具体的には、抗PD-1抗体の反復投与と組み合わせた単回投与IL12融合タンパク質の有効性を、図30Aに示す治療スケジュールに従ってB16F10腫瘍を有するマウスで評価した。腫瘍は、実施例6に記載されているように確立された。マウスに、200μgの抗PD-1抗体(クローンRMP1.14、BioXCell)を6日目から3日ごとに腹腔内注射で合計4回投与した。マウスにさらに、遊離タンパク質として、またはミョウバンと錯体化して、scIL12-ABP10KまたはscIL12-MSA-ABP10KのいずれかのIL12融合タンパク質を投与した。IL12融合タンパク質は、腫瘍内注射による腫瘍接種後6日目に、scIL12-ABP10Kについては2.5μg(40pモル)、scIL12-MSA-ABP10Kについては5μg(40pモル)、ミョウバンと錯体化した融合タンパク質については50μgの用量で投与した。1つの対照群は、全身性抗PD-1抗体と組み合わせて50μgの用量でミョウバンの腫瘍内注射を受けた。他の対照群には、ミョウバンと錯体化し、抗PD-1抗体を伴わずに投与された腫瘍内IL12融合タンパク質(scIL12-ABP10KまたはscIL12-MSA-ABP10K)を投与した。

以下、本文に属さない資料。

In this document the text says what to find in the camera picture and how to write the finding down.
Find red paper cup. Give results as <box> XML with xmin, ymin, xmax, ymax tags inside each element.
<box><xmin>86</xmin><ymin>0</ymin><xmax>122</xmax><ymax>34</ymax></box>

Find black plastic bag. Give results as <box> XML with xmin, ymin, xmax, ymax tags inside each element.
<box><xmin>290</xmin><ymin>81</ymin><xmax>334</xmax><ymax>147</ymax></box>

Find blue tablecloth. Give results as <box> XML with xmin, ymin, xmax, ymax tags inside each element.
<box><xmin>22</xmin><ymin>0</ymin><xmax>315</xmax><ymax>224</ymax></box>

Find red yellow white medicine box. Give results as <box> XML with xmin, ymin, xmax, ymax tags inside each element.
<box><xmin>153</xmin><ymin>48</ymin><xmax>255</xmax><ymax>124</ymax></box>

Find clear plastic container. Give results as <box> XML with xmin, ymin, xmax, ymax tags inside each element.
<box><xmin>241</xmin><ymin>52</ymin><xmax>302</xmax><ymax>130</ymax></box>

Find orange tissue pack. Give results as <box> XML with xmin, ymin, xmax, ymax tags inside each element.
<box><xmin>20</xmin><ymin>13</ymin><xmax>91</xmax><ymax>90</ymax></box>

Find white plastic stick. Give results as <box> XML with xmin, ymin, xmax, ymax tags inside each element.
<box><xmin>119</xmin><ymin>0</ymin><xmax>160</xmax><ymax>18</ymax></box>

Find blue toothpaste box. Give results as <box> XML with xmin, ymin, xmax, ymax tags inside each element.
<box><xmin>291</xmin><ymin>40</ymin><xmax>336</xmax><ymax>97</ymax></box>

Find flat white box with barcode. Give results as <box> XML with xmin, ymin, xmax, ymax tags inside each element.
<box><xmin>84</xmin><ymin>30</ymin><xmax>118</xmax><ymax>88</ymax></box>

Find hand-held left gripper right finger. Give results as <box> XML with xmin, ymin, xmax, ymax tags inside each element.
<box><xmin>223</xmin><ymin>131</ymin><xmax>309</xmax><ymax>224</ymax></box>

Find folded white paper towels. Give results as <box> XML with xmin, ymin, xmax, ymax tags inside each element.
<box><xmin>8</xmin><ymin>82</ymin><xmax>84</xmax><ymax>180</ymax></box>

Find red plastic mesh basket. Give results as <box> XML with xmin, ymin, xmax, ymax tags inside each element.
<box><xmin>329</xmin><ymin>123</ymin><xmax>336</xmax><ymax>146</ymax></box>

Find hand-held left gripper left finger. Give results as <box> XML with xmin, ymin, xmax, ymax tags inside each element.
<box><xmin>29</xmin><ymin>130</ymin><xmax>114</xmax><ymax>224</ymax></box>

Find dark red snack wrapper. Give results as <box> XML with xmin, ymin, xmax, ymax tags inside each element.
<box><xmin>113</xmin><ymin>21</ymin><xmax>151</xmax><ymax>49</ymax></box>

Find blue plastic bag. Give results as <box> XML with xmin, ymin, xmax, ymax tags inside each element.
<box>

図30Bは、scIL12-ABP10K融合タンパク質を投与されたマウスの生存転帰を提供し、図30Cは、scIL12-MSA-ABP10K融合タンパク質を投与されたマウスの生存転帰を提供する。図30Bに示すように、ミョウバンに吸着したscIL12-ABP10Kを投与したマウスは、対照マウス(抗PD-1抗体+ミョウバン)または抗PD-1抗体を含む遊離scIL12-ABP10Kを投与したマウスと比較して生存が改善した。ミョウバンに吸着したscIL12-ABP10Kと抗PD-1抗体の組み合わせは、最高レベルの長期生存を示し、腫瘍接種後100日目に評価した場合、治療群のマウスの生存が約20%であった。同様に、図30Cに示すように、ミョウバンと錯体化したscIL12-MSA-ABP10Kを抗PD-1抗体と組み合わせて投与したマウスでは、最高レベルの長期生存が観察され、腫瘍接種後100日目に評価した場合、治療群のマウスの生存は約40%であった。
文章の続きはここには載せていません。